Figure Rhetoric Audit
Pipeline position: Phase 1b (content audit). Runs in parallel with
manuscript-review. Requires compiled PDF. No prior dependencies.
See
for full execution order.
Purpose
Evaluate every figure in a manuscript as a rhetorical act — a visual
argument that must land with the reader. Each figure exists to communicate
a specific claim. This skill audits whether the figure actually achieves
that communication, or whether it undermines, obscures, or contradicts
the author's intent.
A figure that is technically correct but rhetorically ineffective is a
wasted opportunity. Reviewers form judgments from figures before reading
the methodology. A figure that fails to show what the text claims creates
doubt even when the underlying data supports the claim.
Relationship to Other Skills
| Concern | This skill (figure-rhetoric) | manuscript-review | manuscript-typography |
|---|
| Chart type selection | Is this the right chart for this claim? | N/A | N/A |
| Visual emphasis | Does the figure draw attention to the right thing? | N/A | N/A |
| Prose-figure alignment | Does a reader SEE what the text SAYS? | Does the text match the figure? (§24) | N/A |
| Data selection | Should different data be plotted? | N/A | N/A |
| Axis design | Do axes help or hide the story? | Axis labels present? (§12) | Font consistency |
| Figure quality | N/A | Resolution, colorblind, chartjunk (§12) | Backgrounds, framing |
| Figure rendering | N/A | Legibility at print scale (§23) | Caption formatting |
| Provenance | N/A | N/A (→ manuscript-provenance) | N/A |
Boundary: manuscript-review §24 checks "does the prose match the figure?"
This skill checks "does the figure communicate what the prose needs it to?"
§24 catches factual mismatches (text says 14.3%, figure shows 13.8%).
This skill catches rhetorical failures (text says "dramatic improvement,"
figure shows bars that look identical because the y-axis starts at 0).
Workflow
1. Ingest
CRITICAL: This skill requires visual inspection. LaTeX source alone is
insufficient. The entire point of this audit is what the reader sees.
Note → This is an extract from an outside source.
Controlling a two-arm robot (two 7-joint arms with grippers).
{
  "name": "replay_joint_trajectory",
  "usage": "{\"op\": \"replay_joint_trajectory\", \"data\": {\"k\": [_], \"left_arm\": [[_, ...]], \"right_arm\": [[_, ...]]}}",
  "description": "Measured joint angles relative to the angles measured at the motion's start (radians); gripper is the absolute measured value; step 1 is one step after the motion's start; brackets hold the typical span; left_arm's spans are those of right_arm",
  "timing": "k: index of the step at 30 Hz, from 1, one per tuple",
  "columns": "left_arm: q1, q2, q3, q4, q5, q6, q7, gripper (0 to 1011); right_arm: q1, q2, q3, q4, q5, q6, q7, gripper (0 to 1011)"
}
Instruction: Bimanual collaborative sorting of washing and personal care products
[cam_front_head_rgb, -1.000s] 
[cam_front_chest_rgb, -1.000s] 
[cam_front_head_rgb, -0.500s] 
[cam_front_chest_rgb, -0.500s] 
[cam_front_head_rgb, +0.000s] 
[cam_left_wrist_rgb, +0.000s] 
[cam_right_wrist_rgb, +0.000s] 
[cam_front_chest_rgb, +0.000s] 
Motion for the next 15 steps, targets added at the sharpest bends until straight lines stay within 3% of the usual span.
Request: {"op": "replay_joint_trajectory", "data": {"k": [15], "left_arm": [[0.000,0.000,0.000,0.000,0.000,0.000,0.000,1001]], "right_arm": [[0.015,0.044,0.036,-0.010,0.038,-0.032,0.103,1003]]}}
Obtain the rendered figures by one of:
- Compiled PDF (preferred) — use the Read tool on the PDF file to inspect
each page containing a figure at actual rendered size
- Individual figure files — use the Read tool on each , ,
figure file referenced by
- If neither is available — ask the user to compile the PDF or provide
figure files. Do NOT proceed with source-only analysis. A rhetoric audit
without seeing the figures is meaningless.
For each figure:
-
Visually inspect the figure. Read the figure file or the PDF page
containing it. Before reading any prose, record what the figure
communicates at first glance — the immediate visual takeaway. What
pattern, trend, comparison, or relationship does a naive reader see?
-
Extract the claim context. Read the 2-3 paragraphs surrounding the
first
reference. Identify the specific claim the figure
is supposed to support. Write it down as a one-sentence assertion.
-
Read the caption. Does the caption tell the reader what to see, or
does it just describe the axes?
-
Compare. Does the visual takeaway (step 1) match the claimed
assertion (step 2)? The figure must be evaluated through the reader's
eyes, not the author's intent.
2. Per-Figure Analysis
For each figure, evaluate across 8 dimensions:
Dimension 1 — Claim-Figure Alignment
The central question: does a reader who looks at this figure see the
claim the text makes?
- Identify the prose claim (e.g., "Method A converges faster than B")
- Identify the visual impression (e.g., "Two nearly identical curves")
- If these differ: the figure fails its rhetorical purpose regardless
of whether the data technically supports the claim
Failure modes:
- Invisible difference: The text claims a meaningful difference but
the figure's scale, aspect ratio, or data density makes the difference
imperceptible. The data is there; the visual isn't.
- Wrong emphasis: The figure shows many things, the text discusses one.
The reader doesn't know where to look.
- Contradictory impression: The visual impression actively suggests
the opposite of the claim (e.g., "convergence" but the curve is still
trending; "improvement" but the bars look equal).
- Unstated context: The figure requires domain knowledge to interpret
that the surrounding text doesn't provide.
Dimension 2 — Chart Type Appropriateness
Is this the right type of visualization for this claim?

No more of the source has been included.